Susan, I recommend not letting the way your boss treats you make you crazy until you've worked with her a little while. Maybe she will see how valuable you are and treat you with the respect you deserve. Maybe not, but it's still all hypothetical now.
Just pick a spot and start packing. In a few hours you'll be all moved.
then hating myself for having so fucked up my adult life that I'm not in a job that demands respect
I know this demon. I spend a lot of time squashing its head.
because one of my students is going on a safari to Africa.
sputter. Kristen - that's not fair to you - or to the student. I know some schools do some schedule shifting in cases of illness or family events (not the 'hey! honey, we're going on safari!' kind, though). What this is going to teach about the importance of keeping deadlines and working within schedules is what keeps VW waiting for her tutoring students when she's really hungry, I think. Not to meld the thread, but - well -?
Cashmere, twolumps agrees with juliana: [link]
I don't understand why Safari!Student can't take a makeup exam when she gets back.
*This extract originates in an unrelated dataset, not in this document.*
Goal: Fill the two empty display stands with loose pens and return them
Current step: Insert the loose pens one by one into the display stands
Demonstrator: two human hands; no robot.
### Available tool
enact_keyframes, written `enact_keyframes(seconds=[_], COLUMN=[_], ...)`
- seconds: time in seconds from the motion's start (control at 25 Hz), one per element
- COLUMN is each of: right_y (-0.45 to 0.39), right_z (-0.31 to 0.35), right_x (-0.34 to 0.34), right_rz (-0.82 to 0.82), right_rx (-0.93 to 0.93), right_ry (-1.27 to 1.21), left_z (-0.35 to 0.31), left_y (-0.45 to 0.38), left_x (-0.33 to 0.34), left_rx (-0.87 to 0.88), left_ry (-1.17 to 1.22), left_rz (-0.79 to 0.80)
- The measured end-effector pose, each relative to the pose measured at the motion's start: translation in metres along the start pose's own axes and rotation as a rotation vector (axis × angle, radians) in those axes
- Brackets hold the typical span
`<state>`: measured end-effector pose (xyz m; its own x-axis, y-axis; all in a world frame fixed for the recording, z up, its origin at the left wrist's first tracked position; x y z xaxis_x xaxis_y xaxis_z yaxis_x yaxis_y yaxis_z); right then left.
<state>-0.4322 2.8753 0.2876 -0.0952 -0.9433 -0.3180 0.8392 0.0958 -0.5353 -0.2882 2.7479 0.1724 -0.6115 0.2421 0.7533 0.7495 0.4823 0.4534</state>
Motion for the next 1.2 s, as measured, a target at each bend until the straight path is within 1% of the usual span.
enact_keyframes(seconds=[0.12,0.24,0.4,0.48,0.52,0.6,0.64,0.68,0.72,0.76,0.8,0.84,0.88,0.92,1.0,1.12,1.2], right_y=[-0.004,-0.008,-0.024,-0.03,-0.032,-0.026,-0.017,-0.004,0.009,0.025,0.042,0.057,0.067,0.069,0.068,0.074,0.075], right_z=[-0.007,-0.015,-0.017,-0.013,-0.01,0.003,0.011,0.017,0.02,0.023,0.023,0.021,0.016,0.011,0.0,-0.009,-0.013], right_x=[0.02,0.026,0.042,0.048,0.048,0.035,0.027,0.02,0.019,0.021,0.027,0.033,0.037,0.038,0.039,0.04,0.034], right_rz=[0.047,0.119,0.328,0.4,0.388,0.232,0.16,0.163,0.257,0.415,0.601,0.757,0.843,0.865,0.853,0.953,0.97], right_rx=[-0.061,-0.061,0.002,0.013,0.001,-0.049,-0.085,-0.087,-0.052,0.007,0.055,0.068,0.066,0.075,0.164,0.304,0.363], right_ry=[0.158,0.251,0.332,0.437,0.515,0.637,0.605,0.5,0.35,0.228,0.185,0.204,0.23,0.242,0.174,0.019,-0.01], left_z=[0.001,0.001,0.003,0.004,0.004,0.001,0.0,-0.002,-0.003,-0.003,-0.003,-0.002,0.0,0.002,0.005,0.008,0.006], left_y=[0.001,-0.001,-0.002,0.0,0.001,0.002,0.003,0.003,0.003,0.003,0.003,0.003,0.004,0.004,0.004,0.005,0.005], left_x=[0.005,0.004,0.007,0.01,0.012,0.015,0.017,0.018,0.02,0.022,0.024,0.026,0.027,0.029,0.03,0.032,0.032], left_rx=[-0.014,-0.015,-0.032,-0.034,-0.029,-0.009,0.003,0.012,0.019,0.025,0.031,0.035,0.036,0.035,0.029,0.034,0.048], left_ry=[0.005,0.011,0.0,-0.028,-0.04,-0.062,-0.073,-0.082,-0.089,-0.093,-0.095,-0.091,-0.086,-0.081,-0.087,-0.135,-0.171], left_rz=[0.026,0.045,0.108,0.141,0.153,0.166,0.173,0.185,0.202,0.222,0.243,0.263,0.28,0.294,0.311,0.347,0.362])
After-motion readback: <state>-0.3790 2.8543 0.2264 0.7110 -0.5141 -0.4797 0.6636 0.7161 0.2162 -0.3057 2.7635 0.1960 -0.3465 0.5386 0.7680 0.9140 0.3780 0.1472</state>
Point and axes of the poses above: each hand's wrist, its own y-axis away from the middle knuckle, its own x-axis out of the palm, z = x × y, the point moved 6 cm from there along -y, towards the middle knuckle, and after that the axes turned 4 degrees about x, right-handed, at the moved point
Well. I guess it's more about my own self-respect than anything else. I mean, you look at everything I did before I was 22, and you'd see a kid who could've been just about anything with the possible exception of an engineer or a mathematician. And what am I now? Operations Manager for a small department at a hospital. My collegiate peers are doctors and lawyers and professors and successful entrepreneurs and the like. Sure, I'm writing, but until I actually sell a book, what does that prove? For all anyone, myself included, knows, I'm a terrible writer. Of all the things I thought I would accomplish when I was 18 and leaving my hometown, the only one I've succeeded at is leaving my hometown for good.
And yes, I know this isn't the way I should be thinking, but it's really hard to unwrite this particular mental script.
I graduated from college at 19. I should be some kinda super-genius full professor or something, right?
Which is to say, I totally know how you feel. Every time I hear about someone from my graduating class, I compare myself to them and inevitably feel like I've fallen short (I'm not advanced in my career, I don't have kids, I haven't traveled the world). And I too know better. I totally feel ya.
I comfort myself with the thought that when I come to write my memoirs, it will all come together. Er, somehow. Why would anyone read my memoirs, you say? Shut up, I say.
So, I had a meeting about the demon holiday music today and it sounds like it might well be leading to even more work if things go well.
I don't talk to anyone I went to college with. I find that works well.